Please copy each line of the records below that holds the word "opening".
________
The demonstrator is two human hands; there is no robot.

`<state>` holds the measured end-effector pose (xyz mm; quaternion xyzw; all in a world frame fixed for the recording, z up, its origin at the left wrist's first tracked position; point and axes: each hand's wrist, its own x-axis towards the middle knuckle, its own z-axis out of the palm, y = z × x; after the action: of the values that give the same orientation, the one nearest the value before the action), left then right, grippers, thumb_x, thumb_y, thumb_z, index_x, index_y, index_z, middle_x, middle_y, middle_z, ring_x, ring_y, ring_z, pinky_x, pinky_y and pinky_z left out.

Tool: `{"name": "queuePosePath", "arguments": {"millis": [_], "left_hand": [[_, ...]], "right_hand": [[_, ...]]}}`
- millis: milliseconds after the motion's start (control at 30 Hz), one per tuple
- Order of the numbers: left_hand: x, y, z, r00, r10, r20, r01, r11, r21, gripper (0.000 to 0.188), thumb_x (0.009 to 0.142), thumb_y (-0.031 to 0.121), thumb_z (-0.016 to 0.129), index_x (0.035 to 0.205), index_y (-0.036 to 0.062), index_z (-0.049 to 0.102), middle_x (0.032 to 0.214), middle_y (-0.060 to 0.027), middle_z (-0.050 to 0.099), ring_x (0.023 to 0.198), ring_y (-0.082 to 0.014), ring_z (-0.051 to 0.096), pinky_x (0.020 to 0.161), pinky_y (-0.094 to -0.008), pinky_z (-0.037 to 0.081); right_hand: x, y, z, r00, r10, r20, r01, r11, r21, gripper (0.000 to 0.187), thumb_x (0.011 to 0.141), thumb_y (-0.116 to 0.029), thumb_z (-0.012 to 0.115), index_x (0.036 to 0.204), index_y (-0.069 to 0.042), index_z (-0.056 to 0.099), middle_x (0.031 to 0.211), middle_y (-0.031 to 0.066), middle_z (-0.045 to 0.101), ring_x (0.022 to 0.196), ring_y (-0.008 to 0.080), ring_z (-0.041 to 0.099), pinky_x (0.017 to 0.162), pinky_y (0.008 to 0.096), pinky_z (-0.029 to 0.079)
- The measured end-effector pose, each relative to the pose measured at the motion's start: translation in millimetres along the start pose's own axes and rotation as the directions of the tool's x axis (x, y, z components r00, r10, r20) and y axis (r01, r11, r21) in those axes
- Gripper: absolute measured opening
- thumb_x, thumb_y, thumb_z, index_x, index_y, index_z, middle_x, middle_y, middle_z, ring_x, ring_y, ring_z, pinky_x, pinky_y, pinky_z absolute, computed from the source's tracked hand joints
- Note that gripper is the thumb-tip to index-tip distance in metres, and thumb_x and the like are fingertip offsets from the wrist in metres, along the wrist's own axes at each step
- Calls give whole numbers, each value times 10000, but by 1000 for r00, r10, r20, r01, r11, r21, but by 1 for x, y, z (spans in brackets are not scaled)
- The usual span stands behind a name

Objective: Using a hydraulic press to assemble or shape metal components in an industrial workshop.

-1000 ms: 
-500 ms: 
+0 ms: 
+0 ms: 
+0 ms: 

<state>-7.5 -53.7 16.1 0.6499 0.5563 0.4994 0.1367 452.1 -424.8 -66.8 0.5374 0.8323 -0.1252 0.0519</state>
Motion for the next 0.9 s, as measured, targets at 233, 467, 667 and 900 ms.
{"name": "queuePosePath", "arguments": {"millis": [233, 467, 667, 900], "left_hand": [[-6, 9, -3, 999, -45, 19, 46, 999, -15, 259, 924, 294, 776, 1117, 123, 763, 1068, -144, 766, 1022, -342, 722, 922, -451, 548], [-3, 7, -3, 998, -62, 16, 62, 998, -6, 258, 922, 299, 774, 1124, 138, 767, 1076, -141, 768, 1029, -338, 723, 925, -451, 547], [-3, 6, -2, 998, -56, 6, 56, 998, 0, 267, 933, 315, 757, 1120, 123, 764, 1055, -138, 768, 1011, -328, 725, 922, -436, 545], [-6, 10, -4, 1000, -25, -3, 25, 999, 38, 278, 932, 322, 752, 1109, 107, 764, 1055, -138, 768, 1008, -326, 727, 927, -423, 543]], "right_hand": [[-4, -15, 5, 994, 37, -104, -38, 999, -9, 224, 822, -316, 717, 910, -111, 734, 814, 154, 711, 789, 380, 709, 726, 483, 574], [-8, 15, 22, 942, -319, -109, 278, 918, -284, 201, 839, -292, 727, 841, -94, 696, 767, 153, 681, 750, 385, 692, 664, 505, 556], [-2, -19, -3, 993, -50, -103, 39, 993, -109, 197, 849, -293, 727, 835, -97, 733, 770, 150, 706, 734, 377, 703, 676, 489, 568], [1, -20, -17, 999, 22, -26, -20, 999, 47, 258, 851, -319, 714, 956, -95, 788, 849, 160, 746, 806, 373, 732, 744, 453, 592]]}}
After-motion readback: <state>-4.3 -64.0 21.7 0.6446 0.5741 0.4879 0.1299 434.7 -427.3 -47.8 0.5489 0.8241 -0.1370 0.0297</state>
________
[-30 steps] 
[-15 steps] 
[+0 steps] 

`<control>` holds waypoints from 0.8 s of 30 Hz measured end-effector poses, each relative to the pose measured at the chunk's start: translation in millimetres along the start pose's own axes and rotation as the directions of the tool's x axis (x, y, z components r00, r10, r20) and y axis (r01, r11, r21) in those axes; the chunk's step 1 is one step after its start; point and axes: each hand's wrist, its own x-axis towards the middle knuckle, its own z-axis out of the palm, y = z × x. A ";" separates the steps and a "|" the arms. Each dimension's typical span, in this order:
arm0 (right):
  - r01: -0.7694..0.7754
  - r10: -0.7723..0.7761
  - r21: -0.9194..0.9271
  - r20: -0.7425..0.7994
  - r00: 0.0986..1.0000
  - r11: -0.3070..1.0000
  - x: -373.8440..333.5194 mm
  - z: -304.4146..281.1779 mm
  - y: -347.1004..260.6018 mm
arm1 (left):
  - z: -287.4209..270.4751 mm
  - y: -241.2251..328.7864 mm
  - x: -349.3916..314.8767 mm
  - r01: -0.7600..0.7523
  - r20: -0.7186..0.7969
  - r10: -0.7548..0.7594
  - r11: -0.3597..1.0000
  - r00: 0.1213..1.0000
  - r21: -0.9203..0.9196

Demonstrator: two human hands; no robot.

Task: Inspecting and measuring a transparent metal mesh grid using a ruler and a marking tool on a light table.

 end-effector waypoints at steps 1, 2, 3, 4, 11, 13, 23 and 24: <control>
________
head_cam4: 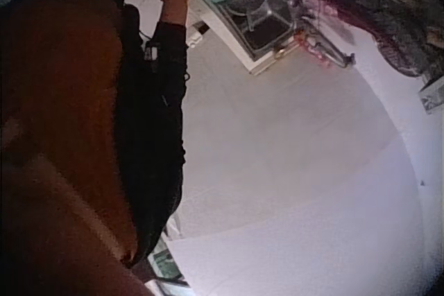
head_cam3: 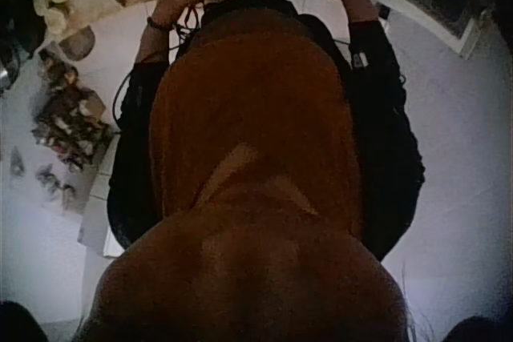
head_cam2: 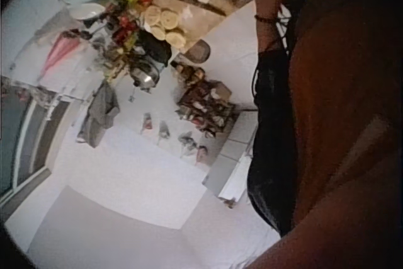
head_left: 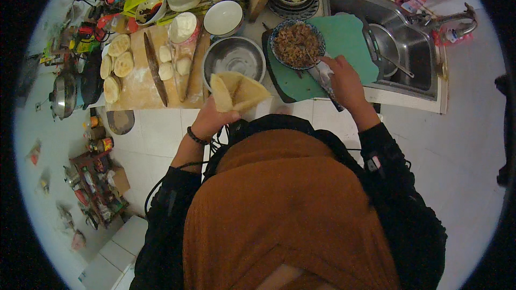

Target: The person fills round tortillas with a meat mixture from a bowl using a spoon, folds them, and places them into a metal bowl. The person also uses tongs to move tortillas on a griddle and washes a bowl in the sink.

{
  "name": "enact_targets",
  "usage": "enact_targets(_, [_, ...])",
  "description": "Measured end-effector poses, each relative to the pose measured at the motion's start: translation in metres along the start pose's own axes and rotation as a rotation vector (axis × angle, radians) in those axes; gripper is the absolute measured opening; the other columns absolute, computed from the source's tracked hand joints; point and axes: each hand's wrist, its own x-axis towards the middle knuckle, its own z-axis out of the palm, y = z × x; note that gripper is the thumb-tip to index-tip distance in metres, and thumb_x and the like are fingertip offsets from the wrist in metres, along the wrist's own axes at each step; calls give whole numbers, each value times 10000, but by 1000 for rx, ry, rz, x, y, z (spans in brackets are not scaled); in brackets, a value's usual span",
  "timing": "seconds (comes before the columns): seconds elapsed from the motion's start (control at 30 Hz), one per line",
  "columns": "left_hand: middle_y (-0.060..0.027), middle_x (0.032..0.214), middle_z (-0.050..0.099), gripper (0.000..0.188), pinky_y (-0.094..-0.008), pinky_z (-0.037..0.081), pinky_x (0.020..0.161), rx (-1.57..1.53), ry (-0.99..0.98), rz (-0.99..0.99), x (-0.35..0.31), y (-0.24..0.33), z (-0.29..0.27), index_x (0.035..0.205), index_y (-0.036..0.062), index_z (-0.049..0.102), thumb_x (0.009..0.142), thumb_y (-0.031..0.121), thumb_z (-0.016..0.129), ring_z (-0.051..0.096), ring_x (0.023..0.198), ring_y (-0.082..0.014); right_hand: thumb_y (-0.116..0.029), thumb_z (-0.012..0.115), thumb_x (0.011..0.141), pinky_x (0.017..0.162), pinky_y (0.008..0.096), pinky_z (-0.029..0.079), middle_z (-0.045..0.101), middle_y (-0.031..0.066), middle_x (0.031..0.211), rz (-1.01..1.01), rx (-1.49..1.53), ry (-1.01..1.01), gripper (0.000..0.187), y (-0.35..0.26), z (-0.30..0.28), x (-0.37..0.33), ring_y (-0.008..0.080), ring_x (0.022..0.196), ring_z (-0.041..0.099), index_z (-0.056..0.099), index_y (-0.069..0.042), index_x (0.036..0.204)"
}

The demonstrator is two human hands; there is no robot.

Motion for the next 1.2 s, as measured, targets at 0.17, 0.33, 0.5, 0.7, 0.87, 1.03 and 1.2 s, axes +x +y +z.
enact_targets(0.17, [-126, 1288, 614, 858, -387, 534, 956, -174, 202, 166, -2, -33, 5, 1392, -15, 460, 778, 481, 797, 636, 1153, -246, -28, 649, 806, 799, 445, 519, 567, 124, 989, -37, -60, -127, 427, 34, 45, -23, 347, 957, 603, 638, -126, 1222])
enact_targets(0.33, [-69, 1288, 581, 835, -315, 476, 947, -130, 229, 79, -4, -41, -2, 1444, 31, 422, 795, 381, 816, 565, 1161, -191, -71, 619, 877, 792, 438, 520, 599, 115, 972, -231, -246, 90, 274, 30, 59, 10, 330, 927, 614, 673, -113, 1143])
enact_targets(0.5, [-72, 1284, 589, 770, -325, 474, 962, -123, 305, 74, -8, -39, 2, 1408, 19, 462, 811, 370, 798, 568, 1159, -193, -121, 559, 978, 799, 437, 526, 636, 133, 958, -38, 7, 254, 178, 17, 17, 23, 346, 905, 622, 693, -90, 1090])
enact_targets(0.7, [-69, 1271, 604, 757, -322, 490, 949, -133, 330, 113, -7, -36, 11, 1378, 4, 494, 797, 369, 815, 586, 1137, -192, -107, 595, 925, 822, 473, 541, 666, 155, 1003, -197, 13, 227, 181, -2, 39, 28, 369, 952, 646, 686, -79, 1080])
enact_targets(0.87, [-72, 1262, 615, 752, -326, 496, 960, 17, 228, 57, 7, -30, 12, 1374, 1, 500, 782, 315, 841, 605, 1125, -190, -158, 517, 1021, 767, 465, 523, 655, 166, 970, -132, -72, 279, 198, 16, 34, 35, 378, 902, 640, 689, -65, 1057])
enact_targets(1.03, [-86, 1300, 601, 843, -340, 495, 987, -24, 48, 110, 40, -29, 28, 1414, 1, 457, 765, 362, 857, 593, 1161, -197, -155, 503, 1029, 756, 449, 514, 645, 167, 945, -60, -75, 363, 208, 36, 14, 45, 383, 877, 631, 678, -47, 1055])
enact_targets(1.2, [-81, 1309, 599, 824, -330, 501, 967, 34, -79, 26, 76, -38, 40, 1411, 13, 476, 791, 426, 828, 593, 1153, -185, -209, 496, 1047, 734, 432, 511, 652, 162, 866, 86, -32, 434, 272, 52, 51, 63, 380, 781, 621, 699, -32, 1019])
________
:: RESULT OF THIS TASK ::
- Gripper: absolute measured opening
  "description": "Measured end-effector poses, each relative to the pose measured at the motion's start: translation in metres along the start pose's own axes and rotation as a rotation vector (axis × angle, radians) in those axes; gripper is the absolute measured opening; the other columns absolute, computed from the source's tracked hand joints; point and axes: each hand's wrist, its own x-axis towards the middle knuckle, its own z-axis out of the palm, y = z × x; note that gripper is the thumb-tip to index-tip distance in metres, and thumb_x and the like are fingertip offsets from the wrist in metres, along the wrist's own axes at each step; calls give whole numbers, each value times 10000, but by 1000 for rx, ry, rz, x, y, z (spans in brackets are not scaled); in brackets, a value's usual span",

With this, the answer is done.